### EXERCISE OBJECTIVE
Write out only the opening lines of the entries, through the line with "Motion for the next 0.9".

### GIVEN DATA
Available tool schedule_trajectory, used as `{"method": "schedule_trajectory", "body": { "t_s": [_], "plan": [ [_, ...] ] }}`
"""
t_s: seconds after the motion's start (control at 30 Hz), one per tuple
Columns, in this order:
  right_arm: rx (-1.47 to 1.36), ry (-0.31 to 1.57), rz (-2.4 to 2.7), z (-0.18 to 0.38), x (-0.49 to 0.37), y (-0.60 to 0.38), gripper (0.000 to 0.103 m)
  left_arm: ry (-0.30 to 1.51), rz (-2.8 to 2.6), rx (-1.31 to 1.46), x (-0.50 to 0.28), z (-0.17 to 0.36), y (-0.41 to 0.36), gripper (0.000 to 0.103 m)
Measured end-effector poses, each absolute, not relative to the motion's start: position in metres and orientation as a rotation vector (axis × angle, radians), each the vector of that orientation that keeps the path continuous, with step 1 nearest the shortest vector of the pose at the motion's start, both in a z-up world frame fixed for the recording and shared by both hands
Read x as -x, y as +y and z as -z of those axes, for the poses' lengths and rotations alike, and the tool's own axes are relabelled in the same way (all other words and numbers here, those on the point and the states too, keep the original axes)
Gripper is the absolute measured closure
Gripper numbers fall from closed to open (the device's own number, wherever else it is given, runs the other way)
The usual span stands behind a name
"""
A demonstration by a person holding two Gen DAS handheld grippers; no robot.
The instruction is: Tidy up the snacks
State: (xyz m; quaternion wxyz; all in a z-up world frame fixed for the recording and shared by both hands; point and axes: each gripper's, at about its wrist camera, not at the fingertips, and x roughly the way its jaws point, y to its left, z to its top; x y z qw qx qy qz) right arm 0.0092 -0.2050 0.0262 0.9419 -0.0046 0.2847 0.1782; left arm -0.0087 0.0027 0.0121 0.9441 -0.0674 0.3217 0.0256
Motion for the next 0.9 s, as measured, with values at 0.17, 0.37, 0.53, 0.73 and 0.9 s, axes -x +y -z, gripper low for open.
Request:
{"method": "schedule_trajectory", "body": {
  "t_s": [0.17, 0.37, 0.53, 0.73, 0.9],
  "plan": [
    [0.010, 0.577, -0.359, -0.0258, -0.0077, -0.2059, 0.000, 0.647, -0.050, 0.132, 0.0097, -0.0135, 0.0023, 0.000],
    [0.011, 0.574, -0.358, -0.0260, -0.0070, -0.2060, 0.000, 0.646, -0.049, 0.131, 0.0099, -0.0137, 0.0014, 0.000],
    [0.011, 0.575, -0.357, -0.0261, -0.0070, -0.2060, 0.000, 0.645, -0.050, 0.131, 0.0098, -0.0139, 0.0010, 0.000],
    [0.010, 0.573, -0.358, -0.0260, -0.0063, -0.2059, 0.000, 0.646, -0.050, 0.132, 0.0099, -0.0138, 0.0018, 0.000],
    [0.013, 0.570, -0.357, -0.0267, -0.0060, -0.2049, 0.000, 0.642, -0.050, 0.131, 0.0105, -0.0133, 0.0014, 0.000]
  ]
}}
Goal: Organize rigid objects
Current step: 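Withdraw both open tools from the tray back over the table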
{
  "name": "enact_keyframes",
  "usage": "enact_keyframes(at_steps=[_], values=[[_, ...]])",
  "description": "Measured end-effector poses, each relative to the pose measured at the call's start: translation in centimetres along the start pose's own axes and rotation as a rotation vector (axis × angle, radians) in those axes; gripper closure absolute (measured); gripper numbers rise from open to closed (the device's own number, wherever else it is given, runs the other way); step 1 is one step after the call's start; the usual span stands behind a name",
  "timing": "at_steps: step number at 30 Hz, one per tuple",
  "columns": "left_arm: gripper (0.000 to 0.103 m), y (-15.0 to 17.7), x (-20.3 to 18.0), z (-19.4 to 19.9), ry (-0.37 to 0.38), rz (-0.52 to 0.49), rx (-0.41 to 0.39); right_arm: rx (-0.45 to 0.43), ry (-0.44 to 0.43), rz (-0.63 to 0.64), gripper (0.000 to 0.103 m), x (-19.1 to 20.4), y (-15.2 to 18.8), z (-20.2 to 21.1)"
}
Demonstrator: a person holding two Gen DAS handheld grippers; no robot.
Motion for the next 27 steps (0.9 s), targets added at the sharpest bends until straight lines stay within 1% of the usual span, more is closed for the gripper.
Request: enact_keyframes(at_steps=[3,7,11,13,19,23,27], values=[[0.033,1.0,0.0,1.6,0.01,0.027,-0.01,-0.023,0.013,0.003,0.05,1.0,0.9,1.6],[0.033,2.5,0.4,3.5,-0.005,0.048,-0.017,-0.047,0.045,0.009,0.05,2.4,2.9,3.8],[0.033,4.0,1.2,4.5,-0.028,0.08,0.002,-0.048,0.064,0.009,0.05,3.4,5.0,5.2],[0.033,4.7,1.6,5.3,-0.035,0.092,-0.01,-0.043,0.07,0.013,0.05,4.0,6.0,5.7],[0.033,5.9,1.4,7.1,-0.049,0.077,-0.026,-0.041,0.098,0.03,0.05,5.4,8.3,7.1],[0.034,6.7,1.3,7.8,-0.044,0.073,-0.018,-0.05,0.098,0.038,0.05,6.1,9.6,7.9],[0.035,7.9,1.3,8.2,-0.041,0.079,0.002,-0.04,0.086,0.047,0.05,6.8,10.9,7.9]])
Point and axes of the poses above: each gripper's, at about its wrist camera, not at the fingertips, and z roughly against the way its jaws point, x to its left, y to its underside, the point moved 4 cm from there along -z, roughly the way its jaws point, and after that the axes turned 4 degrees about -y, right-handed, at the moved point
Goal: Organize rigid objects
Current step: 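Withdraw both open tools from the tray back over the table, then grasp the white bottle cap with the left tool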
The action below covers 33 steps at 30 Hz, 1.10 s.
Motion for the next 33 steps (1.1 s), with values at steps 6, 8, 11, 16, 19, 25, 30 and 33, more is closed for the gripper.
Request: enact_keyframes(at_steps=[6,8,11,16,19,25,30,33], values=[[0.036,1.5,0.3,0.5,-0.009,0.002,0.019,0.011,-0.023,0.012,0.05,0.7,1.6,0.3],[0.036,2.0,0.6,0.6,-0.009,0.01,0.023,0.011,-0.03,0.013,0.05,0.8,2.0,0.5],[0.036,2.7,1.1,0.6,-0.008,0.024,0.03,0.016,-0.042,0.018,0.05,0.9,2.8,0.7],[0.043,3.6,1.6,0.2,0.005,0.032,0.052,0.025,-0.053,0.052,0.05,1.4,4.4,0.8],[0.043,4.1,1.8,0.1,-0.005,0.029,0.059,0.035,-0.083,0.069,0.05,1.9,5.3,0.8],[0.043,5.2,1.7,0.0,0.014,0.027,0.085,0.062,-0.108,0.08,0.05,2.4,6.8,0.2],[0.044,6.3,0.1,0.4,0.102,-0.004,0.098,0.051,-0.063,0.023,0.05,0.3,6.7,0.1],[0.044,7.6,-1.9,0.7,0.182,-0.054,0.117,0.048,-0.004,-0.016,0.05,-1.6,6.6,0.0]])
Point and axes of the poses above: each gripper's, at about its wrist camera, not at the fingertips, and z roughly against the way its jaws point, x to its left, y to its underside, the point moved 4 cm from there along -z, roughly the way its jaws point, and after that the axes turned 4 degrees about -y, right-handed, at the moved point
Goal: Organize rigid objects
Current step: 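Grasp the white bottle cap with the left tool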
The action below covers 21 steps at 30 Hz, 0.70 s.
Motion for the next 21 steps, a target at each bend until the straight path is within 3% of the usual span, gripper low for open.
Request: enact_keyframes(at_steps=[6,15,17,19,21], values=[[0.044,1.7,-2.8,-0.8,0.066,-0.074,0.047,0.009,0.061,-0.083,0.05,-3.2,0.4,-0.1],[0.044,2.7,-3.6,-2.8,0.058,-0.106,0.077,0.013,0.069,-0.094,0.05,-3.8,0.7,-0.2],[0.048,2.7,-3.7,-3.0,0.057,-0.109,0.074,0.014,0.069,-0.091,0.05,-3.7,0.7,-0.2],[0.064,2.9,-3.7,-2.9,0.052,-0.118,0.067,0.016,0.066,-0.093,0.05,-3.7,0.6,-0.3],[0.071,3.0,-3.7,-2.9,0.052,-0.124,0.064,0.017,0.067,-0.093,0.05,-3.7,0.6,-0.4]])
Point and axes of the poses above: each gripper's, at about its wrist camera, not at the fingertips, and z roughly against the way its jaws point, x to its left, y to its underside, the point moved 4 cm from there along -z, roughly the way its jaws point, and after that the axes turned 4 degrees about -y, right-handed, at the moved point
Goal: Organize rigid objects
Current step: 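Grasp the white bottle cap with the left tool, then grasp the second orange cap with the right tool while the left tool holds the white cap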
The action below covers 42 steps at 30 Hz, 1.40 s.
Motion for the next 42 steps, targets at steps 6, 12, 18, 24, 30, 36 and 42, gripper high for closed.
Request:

### ANSWER TO THE EXERCISE
Available tool schedule_trajectory, used as `{"method": "schedule_trajectory", "body": { "t_s": [_], "plan": [ [_, ...] ] }}`
"""
t_s: seconds after the motion's start (control at 30 Hz), one per tuple
Columns, in this order:
  right_arm: rx (-1.47 to 1.36), ry (-0.31 to 1.57), rz (-2.4 to 2.7), z (-0.18 to 0.38), x (-0.49 to 0.37), y (-0.60 to 0.38), gripper (0.000 to 0.103 m)
  left_arm: ry (-0.30 to 1.51), rz (-2.8 to 2.6), rx (-1.31 to 1.46), x (-0.50 to 0.28), z (-0.17 to 0.36), y (-0.41 to 0.36), gripper (0.000 to 0.103 m)
Measured end-effector poses, each absolute, not relative to the motion's start: position in metres and orientation as a rotation vector (axis × angle, radians), each the vector of that orientation that keeps the path continuous, with step 1 nearest the shortest vector of the pose at the motion's start, both in a z-up world frame fixed for the recording and shared by both hands
Read x as -x, y as +y and z as -z of those axes, for the poses' lengths and rotations alike, and the tool's own axes are relabelled in the same way (all other words and numbers here, those on the point and the states too, keep the original axes)
Gripper is the absolute measured closure
Gripper numbers fall from closed to open (the device's own number, wherever else it is given, runs the other way)
The usual span stands behind a name
"""
A demonstration by a person holding two Gen DAS handheld grippers; no robot.
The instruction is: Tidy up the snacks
State: (xyz m; quaternion wxyz; all in a z-up world frame fixed for the recording and shared by both hands; point and axes: each gripper's, at about its wrist camera, not at the fingertips, and x roughly the way its jaws point, y to its left, z to its top; x y z qw qx qy qz) right arm 0.0092 -0.2050 0.0262 0.9419 -0.0046 0.2847 0.1782; left arm -0.0087 0.0027 0.0121 0.9441 -0.0674 0.3217 0.0256
Motion for the next 0.9 s, as measured, with values at 0.17, 0.37, 0.53, 0.73 and 0.9 s, axes -x +y -z, gripper low for open.

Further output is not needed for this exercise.